06 Jul 2022

Jury to consider verdict today in case of Kildare truck driver accused of careless driving leading to death of cyclist


Jury to consider verdict today in case of Kildare truck driver accused of careless driving leading to death of cyclist

File photo

Jury members at Dublin Circuit Criminal Court will today, Monday, May 30, resume their considerations in the case in the trial of a Kildare truck driver accused of carelessness leading to the death of a cyclist.

David Morrissey (29), of Glendale Meadow, Leixlip, Co Kildare has pleaded not guilty to driving without due care and attention, thereby causing the death of 19-year-old cyclist Harry Boland from Leeson Park in Donnybrook, Dublin, at the junction of Greenfield Park and the Stillorgan Road near RTÉ, on the afternoon of April 18, 2018.
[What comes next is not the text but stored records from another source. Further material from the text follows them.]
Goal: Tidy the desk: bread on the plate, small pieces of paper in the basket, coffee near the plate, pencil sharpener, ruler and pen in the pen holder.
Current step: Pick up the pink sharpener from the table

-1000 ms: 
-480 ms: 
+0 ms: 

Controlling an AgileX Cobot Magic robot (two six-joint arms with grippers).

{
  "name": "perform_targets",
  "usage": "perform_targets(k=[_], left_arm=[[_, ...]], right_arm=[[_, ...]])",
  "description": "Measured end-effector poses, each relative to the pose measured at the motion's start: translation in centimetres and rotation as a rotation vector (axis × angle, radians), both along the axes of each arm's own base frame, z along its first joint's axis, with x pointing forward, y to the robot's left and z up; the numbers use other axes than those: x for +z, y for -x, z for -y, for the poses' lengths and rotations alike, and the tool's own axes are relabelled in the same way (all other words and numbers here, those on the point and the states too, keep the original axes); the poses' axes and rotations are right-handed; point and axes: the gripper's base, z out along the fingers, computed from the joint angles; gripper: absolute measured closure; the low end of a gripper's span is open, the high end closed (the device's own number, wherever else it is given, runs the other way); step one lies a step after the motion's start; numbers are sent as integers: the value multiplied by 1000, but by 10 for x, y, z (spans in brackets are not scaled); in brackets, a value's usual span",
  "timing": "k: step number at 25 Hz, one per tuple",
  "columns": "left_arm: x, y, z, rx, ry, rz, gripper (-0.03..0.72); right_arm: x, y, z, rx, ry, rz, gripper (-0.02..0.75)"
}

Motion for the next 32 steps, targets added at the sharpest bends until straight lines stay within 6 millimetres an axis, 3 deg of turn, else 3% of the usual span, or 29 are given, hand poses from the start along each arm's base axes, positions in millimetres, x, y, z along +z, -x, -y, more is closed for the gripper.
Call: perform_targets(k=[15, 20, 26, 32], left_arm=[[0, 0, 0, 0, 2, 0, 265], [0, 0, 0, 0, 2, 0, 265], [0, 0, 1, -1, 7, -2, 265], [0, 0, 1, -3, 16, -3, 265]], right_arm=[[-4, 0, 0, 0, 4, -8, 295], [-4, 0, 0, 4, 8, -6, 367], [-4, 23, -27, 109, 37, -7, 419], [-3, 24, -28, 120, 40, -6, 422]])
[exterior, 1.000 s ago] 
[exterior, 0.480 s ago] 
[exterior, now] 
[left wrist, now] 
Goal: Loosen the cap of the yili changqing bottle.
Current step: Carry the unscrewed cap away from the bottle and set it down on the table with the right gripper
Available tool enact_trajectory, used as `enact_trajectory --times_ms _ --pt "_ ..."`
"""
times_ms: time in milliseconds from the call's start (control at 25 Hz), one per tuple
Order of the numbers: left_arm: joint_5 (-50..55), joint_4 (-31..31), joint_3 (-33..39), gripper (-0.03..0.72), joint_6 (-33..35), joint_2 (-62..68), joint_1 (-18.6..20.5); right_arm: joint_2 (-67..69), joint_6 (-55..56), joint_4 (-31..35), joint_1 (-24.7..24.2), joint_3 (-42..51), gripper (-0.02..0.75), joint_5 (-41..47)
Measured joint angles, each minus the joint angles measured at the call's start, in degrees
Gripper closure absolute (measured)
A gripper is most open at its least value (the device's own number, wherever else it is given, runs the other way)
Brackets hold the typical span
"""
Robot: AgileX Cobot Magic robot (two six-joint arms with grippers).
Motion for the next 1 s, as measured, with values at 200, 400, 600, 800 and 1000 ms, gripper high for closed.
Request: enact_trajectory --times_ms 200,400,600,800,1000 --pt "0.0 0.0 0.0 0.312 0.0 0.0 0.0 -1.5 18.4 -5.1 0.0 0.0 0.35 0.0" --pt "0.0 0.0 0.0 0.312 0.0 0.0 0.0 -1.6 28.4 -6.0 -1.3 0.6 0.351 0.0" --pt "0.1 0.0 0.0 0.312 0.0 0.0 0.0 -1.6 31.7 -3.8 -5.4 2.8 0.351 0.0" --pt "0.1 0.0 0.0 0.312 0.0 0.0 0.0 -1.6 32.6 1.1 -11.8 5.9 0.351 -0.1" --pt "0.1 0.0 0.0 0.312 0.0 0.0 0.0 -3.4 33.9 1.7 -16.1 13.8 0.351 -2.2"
Summing up the case for the prosecution, Michael Hourigan BL said "it was the careless driving of Mr Morrissey that caused the unfortunate death of Mr Boland."
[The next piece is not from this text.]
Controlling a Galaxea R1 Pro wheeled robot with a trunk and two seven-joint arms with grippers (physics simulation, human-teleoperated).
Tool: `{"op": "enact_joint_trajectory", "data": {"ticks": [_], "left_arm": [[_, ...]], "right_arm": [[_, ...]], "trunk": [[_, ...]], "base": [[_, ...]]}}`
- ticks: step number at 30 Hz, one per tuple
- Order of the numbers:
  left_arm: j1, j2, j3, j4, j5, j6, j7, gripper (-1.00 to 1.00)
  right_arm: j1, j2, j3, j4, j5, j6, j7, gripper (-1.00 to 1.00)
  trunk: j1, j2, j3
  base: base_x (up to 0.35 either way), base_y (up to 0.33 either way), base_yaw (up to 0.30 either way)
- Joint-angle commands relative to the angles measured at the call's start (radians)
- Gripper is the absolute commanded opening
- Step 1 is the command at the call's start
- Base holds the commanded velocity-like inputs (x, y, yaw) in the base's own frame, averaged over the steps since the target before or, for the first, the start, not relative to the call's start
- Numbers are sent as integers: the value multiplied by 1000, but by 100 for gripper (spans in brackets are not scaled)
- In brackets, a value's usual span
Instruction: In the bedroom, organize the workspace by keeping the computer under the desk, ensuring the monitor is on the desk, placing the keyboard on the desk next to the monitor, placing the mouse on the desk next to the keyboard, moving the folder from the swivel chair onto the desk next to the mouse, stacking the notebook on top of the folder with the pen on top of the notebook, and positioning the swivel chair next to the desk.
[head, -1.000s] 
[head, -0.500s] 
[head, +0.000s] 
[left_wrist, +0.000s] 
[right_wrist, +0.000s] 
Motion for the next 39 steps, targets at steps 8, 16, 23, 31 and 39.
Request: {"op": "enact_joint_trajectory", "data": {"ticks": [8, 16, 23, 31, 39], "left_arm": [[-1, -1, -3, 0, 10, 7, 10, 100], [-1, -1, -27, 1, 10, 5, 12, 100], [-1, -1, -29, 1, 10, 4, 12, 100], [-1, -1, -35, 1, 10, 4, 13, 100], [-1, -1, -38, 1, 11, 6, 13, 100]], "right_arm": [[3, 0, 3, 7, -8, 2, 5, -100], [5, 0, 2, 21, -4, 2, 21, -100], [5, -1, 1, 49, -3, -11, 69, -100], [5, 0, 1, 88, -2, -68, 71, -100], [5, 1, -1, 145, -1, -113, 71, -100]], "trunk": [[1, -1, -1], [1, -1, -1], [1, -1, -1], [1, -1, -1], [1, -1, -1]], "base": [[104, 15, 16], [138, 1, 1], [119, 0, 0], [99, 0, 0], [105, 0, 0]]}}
There was a "remarkable consistency" between the evidence of eyewitnesses Quentin Guillemot, then a civil engineering student from France attending UCD on placement, and Jason McMahon, a cyclist travelling immediately behind Mr Boland.

"The upshot of their evidence is that there is evidence to suggest there was contact between the truck and the bike, with tragic consequences," said Mr Hourigan

The cyclist was viewable if the mirrors on the truck were used, he said, adding: "It has to be the case that there was a failure on the part of Mr Morrissey."

The question as to whether Mr Boland was wearing a high-viz vest, or listening to music on his phone, did not "in some way negate the responsibility of the driver", he suggested.

Counsel for Mr Morrissey, Garnet Orange SC, said the law "doesn't impose impossible standards on drivers or anyone else". It was simply not possible for a truck driver to have a 360 degree view of everything around him, he said.

"When David Morrissey told the gardaí that he simply did not see [Mr Boland], that is actually the truth," said Mr Orange.

He asserted that Mr Boland had not stopped at the traffic lights.

"He [the cyclist] wasn't stationary, he didn't have his foot on the ground," said Mr Orange. "He was creeping forward and that manoeuvre cause him to fall on the ground . . . Did Mr Boland accidentally veer into the path [of the truck], did he accidentally bump his handlebars off the truck?" he asked.

He criticised the garda investigation of the accident, describing it as "haphazard". He referred to forensic investigator Garda John Culleton, who gave evidence via video link while on overseas United Nations police duty, as "saving the world by himself in Cyprus".

Gda Culleton had not measured the junction, could not say if Mr Boland was wearing a high-viz vest and did not include relevant photographs in his report, said Mr Orange, urging an acquittal.

The jury began considering its verdict after being sent out by Judge Elma Sheahan shortly after 3pm last Friday. They will resume their deliberations this morning, Monday.